• Your objective
Match the string "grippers" against each line below, and copy every line that matches.
□ □ □
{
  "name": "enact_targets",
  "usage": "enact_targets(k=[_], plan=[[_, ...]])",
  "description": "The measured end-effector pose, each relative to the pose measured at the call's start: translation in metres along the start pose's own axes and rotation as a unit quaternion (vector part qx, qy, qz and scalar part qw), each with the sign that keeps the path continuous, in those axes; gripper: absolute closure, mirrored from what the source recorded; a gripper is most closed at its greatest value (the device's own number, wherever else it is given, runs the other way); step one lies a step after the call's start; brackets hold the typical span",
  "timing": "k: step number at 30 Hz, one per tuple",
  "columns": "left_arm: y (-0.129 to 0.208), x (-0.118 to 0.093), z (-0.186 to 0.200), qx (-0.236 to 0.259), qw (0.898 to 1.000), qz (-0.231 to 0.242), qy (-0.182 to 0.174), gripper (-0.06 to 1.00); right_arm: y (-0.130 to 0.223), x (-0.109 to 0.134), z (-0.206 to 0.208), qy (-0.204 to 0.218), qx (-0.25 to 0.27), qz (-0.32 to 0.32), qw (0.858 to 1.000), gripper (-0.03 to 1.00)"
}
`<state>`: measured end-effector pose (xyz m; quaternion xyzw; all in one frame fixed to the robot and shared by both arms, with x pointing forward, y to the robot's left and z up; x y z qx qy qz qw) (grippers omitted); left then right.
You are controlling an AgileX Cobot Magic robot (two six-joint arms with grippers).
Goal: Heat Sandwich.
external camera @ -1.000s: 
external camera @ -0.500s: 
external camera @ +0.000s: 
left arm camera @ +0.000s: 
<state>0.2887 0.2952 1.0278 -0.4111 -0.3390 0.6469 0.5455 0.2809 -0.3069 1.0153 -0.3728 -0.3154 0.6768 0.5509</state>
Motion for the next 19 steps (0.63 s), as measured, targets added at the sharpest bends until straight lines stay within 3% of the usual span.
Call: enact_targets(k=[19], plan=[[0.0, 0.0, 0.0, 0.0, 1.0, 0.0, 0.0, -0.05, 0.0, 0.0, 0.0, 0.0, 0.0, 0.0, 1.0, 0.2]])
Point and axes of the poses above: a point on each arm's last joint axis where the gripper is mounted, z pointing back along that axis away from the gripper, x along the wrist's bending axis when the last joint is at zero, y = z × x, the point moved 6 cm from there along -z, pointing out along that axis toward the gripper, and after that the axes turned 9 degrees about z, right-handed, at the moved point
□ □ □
• Response area
`<state>`: measured end-effector pose (xyz m; quaternion xyzw; all in one frame fixed to the robot and shared by both arms, with x pointing forward, y to the robot's left and z up; x y z qx qy qz qw) (grippers omitted); left then right.
You are controlling an AgileX Cobot Magic robot (two six-joint arms with grippers).

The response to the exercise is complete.